We need to recognize that if the field is not safe for fat clinicians it is certainly not safe for fat clients. How can we help our clients navigate a biased and stigmatizing world if we can’t even figure out how to create a community of identified HAES providers without perpetuating some of the same biases and harm? Those of us in smaller bodies need to pledge to do better. We need to show up every day and take action to dismantle the weight bias that is present in our community. We need to be quiet and center those in larger bodies and we need to speak up and do the emotional labor so that people in larger bodies don’t have to. If we want the opinion, input, guidance, or consultation of those in larger bodies we need to ask and pay you for it.
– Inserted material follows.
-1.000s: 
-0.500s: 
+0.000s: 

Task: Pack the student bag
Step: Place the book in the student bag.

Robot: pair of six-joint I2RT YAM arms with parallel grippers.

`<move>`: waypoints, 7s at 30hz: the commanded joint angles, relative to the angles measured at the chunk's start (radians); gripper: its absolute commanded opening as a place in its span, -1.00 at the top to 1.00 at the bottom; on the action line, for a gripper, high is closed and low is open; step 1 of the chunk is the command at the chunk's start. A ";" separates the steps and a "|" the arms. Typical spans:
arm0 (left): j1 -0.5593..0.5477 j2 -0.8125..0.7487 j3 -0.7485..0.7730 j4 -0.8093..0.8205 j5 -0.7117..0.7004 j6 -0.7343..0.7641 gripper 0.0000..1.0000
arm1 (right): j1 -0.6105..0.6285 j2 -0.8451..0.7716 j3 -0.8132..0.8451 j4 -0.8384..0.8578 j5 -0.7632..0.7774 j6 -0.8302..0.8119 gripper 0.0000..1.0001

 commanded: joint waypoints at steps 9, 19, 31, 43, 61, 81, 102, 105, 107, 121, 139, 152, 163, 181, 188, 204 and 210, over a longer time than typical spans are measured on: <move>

We need to stop further marginalizing fat people by having the most visible people be those who are white and thin, and we need to stop talking as though thin shaming is equivalent to fat shaming. Perhaps most importantly, we need to do our own work. We can do it in therapy. We can do it in supervision. We can do it in consultation. We can do it through trainings and education. We can do it in all of these ways, but we need to do it. Until we do our own work we will continue to do harm, and for that there is no excuse. We certainly will not do it perfectly. We will make mistakes all the time, but we need to keep at it and keep doing it.
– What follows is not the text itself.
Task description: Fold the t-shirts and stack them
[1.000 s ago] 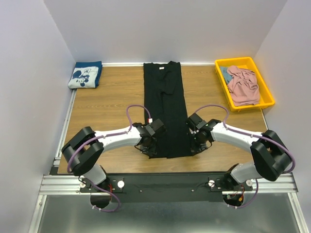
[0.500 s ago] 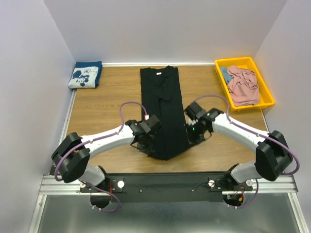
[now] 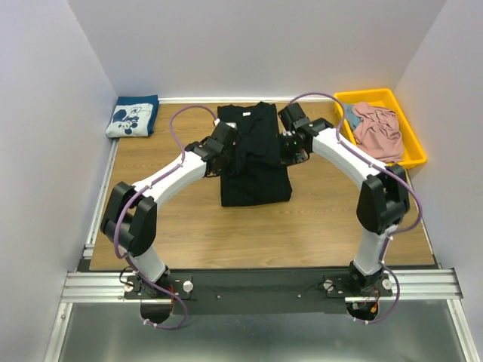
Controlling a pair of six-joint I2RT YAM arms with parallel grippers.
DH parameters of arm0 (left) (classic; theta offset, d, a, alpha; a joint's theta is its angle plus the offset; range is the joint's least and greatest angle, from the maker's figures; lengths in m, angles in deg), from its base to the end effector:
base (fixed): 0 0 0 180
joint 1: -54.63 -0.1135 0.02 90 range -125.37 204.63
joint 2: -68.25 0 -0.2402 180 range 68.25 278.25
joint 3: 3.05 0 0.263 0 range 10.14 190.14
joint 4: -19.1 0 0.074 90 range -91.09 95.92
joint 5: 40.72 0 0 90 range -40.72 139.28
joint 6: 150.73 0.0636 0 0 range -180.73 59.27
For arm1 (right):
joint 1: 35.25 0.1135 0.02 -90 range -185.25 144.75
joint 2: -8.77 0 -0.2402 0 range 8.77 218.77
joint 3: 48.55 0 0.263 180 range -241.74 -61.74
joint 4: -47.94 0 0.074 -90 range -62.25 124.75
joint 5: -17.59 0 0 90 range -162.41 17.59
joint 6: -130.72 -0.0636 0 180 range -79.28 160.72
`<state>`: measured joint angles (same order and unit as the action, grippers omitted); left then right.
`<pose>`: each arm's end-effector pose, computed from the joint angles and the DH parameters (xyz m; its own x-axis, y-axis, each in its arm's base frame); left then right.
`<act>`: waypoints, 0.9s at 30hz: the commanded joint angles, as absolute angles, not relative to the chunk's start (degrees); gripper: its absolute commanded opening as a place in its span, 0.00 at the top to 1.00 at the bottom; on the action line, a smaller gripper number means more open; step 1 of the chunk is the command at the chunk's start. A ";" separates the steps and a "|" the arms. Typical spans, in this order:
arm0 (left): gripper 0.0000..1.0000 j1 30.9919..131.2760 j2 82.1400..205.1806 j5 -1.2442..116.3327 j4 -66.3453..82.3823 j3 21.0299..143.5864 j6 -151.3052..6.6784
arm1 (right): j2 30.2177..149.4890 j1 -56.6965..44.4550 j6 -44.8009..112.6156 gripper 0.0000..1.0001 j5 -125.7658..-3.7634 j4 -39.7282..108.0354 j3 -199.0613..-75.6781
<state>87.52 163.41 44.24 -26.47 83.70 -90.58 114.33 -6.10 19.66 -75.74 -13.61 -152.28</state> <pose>0.3243 -0.2030 0.2032 -0.8367 -0.0494 -0.5454 0.0935 0.9684 -0.2311 0.3589 0.1960 0.2136 -0.8952 -0.0885 -0.4368 -0.1520 0.9819 0.1126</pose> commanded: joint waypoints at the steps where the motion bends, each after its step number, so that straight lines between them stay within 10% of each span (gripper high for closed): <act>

I recognize that as a person with body privilege writing this blog post, I am perpetuating the same dynamic I am seeking to address. My hope is that my past experience of living in a fat body can help contribute to the conversation around how we can start doing a better job centering those whose bodies are most marginalized. I know from my own experience that just living in a smaller body means all parts of you are more visible and your voice is more likely to be heard for no reason other than your body size, and that living in a larger body your body is often focused on as a problem to be solved and your voice often isn’t heard. Those of us with body privilege need to do the labor so those in larger bodies can be heard.